Many baby boomers would be willing to give virtual healthcare a try, but they want to be sure that an e-visit or other type of remote care is just as good as the care they would get in person. They also want to be confident that their health information stays private.

For seniors who live in rural areas with few doctors, telemedicine would improve their access to healthcare and be more convenient. For many people with chronic illnesses or mobility issues, making it to the doctor’s office can be an ordeal. With telehealth, they can have the doctor visit virtually.

What Is Telehealth

Telehealth is a collection of methods for enhancing healthcare, public health and health education delivery and support by using telecommunication technology. Today, telehealth covers four domains of applications. Each state and insurance company varies in its use and reimbursement of these applications. They are commonly known as:

  • Live Video Conferencing (Synchronous): This is a live, two-way interaction between a person and a provider by using audiovisual telecommunications technology. The Center for Connected Health Policy made a micro-documentary video, “Telehealth Saves Lives,” that shows how video telehealth can be a lifesaving technology.
  • Store-and-Forward (Asynchronous): This will allow recorded health history to be transmitted through an electronic communication system to a practitioner, usually a specialist, who uses the data to evaluate the case or render a service outside of a real-time or live interaction. This technology will allow access to specialty care, even when there are limited board-certified specialists in the community.
  • Remote Patient Monitoring (RPM): With RPM, patients will be able to transmit their personal health and medical data from one location to a provider in a different location via electronic communication technologies for use in care and related support. “Telehealth and Quality of Care” is another video from The Center for Connected Health Policy that demonstrates how remote patient monitoring can help individuals stay healthy in their home.
  • Mobile Health (mHealth): This is the healthcare and public health practice and education supported by mobile communication devices like, tablets computers, cell phones and iPads. Applications can range from text messages that encourage healthy choices to large-scale alerts about disease outbreaks.
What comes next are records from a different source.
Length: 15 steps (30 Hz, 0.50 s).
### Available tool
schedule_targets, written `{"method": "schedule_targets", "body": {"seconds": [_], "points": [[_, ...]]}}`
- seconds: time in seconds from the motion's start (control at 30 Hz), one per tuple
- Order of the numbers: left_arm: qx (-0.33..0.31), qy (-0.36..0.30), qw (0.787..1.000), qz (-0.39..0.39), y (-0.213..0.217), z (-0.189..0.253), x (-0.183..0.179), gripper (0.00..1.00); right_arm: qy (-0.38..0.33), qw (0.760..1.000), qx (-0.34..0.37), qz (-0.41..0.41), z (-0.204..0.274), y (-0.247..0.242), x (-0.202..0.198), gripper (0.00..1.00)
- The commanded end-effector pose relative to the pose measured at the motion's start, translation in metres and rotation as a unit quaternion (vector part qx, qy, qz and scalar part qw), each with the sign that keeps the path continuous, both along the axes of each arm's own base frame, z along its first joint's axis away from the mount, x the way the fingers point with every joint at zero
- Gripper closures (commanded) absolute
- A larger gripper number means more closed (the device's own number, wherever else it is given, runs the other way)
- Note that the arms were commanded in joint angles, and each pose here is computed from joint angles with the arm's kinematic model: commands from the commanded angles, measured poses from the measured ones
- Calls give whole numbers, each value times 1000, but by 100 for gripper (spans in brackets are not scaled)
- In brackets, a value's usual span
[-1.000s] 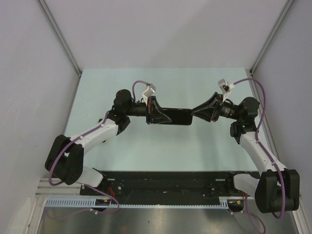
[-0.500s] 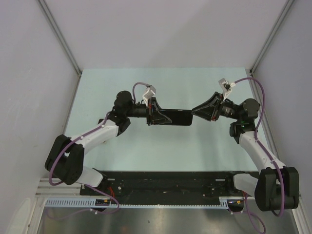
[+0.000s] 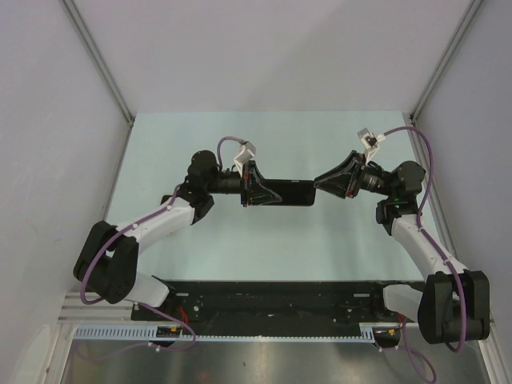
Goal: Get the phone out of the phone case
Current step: Remove the phone case from the phone.
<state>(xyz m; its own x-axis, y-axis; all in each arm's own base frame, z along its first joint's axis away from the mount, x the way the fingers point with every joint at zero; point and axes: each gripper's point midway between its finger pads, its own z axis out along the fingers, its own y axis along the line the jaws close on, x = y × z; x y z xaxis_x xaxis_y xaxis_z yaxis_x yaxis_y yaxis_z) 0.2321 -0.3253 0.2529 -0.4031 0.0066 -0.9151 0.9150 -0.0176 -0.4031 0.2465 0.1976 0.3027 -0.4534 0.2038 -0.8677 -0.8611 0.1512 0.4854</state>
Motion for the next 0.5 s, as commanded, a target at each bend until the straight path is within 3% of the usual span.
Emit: {"method": "schedule_targets", "body": {"seconds": [0.0, 0.3, 0.47], "points": [[-28, -54, 998, 10, 2, 25, 0, 98, -20, 1000, 7, -3, 10, 0, -1, 66], [-26, -58, 998, 8, 2, 22, -1, 99, 12, 1000, 15, -13, 8, -2, 5, 61], [-25, -59, 998, 9, 1, 20, -1, 99, 15, 1000, 15, -17, 8, -2, 5, 67]]}}
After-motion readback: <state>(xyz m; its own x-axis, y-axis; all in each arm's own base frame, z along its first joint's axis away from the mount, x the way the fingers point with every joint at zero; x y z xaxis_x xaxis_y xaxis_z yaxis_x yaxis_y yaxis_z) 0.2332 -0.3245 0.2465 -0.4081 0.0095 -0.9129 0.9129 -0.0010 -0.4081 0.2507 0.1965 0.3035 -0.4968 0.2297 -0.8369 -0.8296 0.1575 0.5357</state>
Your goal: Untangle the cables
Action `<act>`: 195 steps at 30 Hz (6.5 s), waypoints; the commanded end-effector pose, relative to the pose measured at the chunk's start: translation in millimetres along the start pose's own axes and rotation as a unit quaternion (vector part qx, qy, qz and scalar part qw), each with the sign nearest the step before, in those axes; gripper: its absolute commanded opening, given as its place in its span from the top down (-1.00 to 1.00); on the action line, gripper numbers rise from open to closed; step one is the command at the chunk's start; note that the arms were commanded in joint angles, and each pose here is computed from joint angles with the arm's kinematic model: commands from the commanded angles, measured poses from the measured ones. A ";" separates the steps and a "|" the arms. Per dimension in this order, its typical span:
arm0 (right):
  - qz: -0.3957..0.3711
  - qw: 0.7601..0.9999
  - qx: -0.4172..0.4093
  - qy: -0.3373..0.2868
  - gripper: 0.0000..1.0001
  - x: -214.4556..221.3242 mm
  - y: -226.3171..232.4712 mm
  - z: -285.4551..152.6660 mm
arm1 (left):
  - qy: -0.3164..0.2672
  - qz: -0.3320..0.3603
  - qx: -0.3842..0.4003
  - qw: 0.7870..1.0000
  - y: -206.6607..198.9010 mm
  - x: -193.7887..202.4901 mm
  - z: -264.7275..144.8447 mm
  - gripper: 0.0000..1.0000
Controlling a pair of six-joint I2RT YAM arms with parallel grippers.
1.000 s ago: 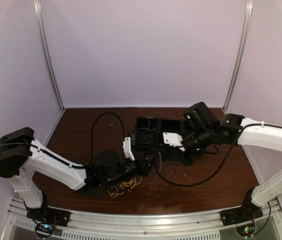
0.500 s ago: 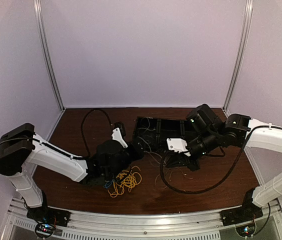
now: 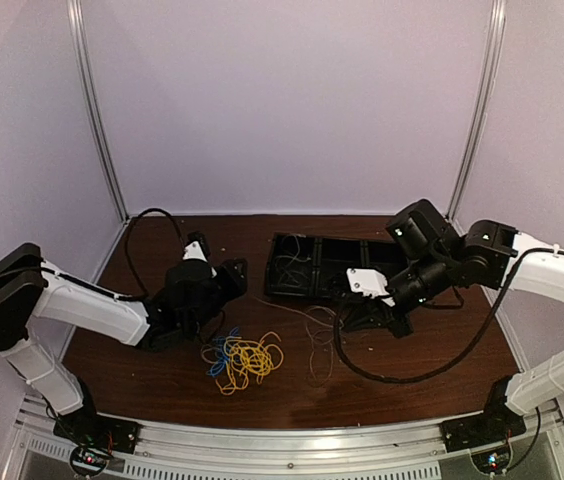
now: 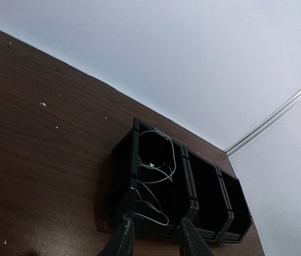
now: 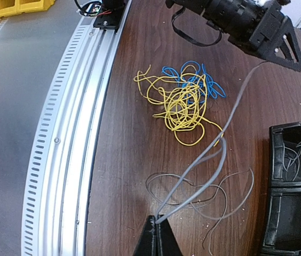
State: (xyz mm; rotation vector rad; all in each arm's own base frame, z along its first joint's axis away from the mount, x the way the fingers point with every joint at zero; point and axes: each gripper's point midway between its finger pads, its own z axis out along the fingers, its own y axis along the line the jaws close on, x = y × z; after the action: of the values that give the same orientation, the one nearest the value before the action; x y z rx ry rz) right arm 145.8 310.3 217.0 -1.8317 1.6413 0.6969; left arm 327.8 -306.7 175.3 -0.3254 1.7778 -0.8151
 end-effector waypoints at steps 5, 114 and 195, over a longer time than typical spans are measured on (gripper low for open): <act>0.031 0.998 0.058 0.004 1.00 23.1 -26.0 -29.9 | -0.031 0.045 0.022 0.998 -12.7 -47.7 -16.9 0.26; -0.198 0.907 0.363 -0.082 1.00 -221.3 -191.9 -122.6 | 0.011 0.076 0.033 0.997 29.2 -76.3 -123.6 -0.21; -0.049 0.939 0.314 -0.131 1.00 -169.6 -257.8 -83.6 | 0.147 0.249 0.161 0.944 -125.4 -37.2 41.4 1.00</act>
State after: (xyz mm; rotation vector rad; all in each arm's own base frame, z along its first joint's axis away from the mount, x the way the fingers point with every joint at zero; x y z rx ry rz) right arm 368.4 379.0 432.7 -1.3326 1.3153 0.1447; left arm 342.8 -372.5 242.6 0.3876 2.0066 -0.7863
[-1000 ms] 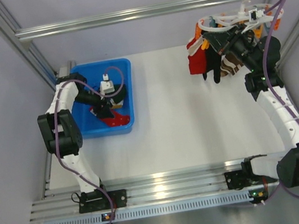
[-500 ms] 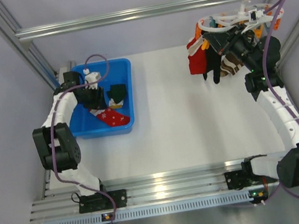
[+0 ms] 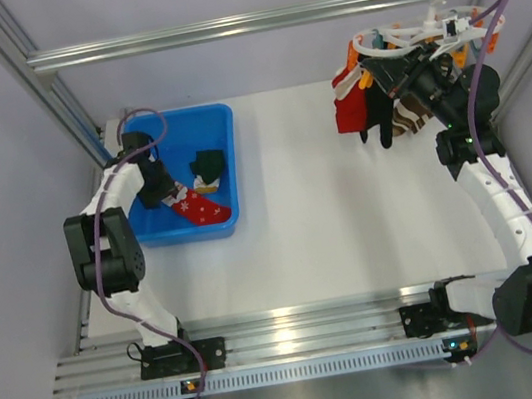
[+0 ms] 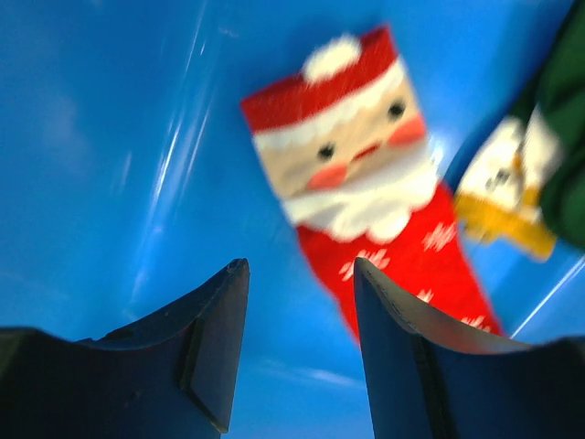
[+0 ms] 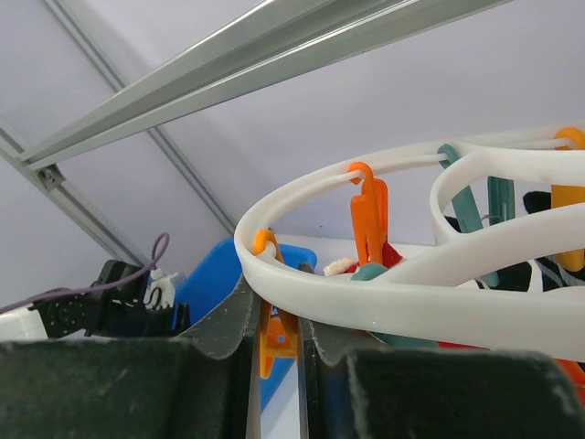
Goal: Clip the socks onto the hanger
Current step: Pick up the sock from the bin, then clamp the sock onto the hanger.
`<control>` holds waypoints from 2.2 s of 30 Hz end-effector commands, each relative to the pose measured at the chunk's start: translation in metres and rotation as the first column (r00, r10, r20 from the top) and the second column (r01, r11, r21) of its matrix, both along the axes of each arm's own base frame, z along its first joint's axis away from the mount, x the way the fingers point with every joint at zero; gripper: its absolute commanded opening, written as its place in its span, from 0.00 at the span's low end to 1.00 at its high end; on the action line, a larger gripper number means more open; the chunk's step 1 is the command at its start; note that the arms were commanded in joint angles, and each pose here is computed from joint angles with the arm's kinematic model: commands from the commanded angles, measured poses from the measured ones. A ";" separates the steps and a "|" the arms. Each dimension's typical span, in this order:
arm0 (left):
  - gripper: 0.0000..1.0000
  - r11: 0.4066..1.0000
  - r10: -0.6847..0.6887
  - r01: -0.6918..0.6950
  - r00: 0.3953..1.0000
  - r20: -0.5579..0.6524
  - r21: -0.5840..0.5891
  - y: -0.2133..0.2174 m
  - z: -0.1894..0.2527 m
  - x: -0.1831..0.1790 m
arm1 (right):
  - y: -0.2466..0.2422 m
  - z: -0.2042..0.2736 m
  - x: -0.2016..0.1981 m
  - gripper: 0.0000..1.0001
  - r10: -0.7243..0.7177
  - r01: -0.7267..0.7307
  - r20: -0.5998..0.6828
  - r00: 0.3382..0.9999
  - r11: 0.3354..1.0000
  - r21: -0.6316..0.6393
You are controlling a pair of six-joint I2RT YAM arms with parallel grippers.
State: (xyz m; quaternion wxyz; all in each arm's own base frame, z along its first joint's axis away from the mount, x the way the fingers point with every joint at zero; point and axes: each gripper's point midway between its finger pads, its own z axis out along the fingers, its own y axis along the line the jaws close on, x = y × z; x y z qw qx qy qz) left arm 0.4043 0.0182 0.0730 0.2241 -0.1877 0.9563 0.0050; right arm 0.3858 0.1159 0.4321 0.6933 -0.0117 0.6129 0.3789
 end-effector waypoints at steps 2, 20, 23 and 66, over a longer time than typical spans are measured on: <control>0.55 0.991 0.135 -0.134 0.982 0.133 -0.013 -0.003 0.016 0.045 | -0.020 0.019 0.001 0.00 -0.090 0.092 0.060 0.994 0.996 -0.019; 0.36 0.970 0.244 -0.243 0.969 0.030 -0.006 -0.005 -0.051 0.063 | -0.022 0.019 0.004 0.00 -0.101 0.103 0.062 0.993 0.994 -0.034; 0.13 0.979 0.203 -0.202 0.977 0.065 -0.017 -0.008 -0.040 0.068 | -0.021 0.019 0.004 0.00 -0.099 0.101 0.062 0.993 0.994 -0.034; 0.00 0.059 -0.468 0.529 -0.734 0.492 0.846 -0.344 0.321 -0.080 | -0.007 0.042 -0.005 0.00 -0.017 0.017 0.138 0.990 1.000 0.002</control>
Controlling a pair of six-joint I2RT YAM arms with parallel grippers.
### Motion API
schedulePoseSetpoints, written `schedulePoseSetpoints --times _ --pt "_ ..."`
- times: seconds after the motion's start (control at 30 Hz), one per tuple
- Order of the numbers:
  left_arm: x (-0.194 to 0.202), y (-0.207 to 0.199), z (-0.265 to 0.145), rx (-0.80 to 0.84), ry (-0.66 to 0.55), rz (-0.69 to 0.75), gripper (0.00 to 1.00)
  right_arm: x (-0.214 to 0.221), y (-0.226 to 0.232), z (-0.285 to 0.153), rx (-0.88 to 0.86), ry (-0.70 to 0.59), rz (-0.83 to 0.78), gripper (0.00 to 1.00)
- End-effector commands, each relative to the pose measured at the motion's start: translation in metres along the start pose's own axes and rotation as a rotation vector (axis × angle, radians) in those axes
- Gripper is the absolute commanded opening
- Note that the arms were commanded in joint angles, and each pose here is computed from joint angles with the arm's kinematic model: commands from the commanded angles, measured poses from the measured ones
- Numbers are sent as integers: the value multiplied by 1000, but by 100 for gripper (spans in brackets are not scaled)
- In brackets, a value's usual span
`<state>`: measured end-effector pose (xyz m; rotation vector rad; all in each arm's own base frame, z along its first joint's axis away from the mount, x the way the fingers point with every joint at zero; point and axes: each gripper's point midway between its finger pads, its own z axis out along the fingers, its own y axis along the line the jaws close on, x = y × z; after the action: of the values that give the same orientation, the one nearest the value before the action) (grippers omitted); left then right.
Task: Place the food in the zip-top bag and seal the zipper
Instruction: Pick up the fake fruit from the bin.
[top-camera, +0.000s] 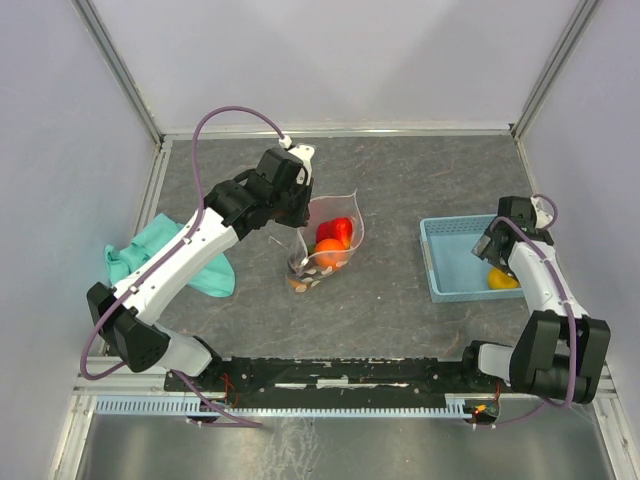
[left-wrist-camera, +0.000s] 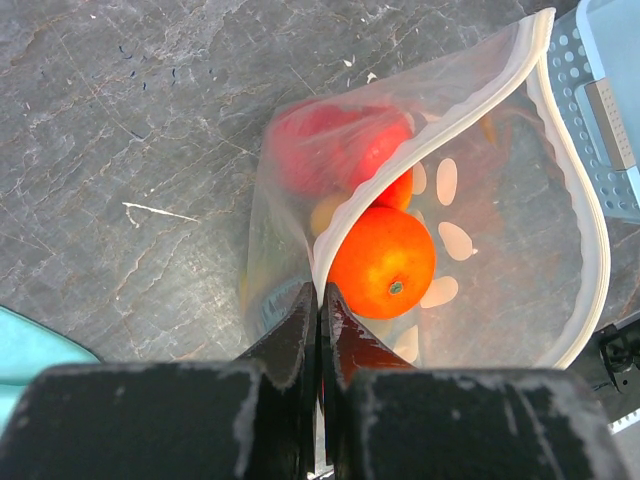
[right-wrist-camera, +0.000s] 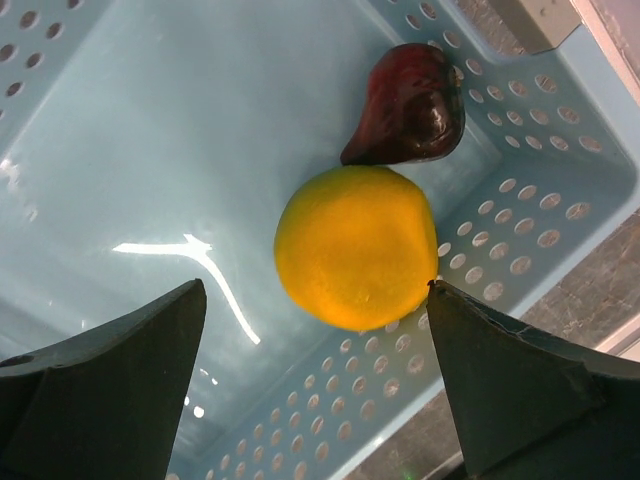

Telehealth encompasses a variety of technologies and tactics that deliver virtual medical, health, and education services. Telehealth is a collection of means to enhance care and health education, not a specific service.

What Will Telehealth Do for Seniors?

The older we get, the more health issues that arise. Therefore, seniors are more likely to experience chronic conditions, such as diabetes and heart disease. Both illnesses require routine monitoring from healthcare providers.

With telehealth technology, doctors can now keep an eye on things such as blood pressure and sugar levels. Routine doctor’s visits can be costly and difficult for seniors to attend, especially if the elderly person has mobility problems or limited access to transportation.

The use of telehealth can improve communication between providers and patients, allowing physicians to monitor an older patient’s overall health. This level of monitoring can allow providers to discern when patients may be becoming sick or at risk of experiencing a medical emergency.

While seniors are at a higher risk for developing chronic conditions that require care provided by specialists, specialists are not always located in every community, and travel is often warranted. This can be difficult for seniors.

Telehealth removes the barriers of location and mobility, connecting more seniors with necessary care provided by specialists. Telehealth also makes it easier for family members who live far away to stay connected to their elders’ care program. This will relieve some of the stress associated with caring for seniors.

See also: Navigating Telehealth for HR and Employers  

When telemedicine is used, caregivers have greater access to providers. These providers can give them information that helps provide more effective care. Without a need for routine in-person visits to providers, caregivers can dedicate more time to care at home or in their own personal and professional lives.

Not only is telehealth more practical for routine monitoring and time efficiency, it is a more cost-effective option for both patients and providers.

  • Telehealth has the potential to make physicians more money, because telehealth allows for less time-consuming individual consultations, meaning the doctor has time to see more patients each day.
  • Telehealth means big savings for patients, because consultations delivered virtually usually cost less, and money is saved when travel is eliminated.

When nursing homes adopt telehealth technologies, up to $327 million can be saved each year through a reduction in the need for emergency room visits. Telehealth is a life saver and a money saver.

Medicare and Telehealth

Medicare tightly restricts what it will pay for, so seniors have a harder time getting telehealth covered. Some private insurance companies are increasingly covering certain services like virtual visits.

Luckily for Medicare recipients, Congress passed a law last winter that expands Medicare coverage for options such as video visits to diagnose stroke symptoms or check on home dialysis patients.

Medicare Part B would cover the cost of telemedicine services, but the patient needs to fulfill certain conditions.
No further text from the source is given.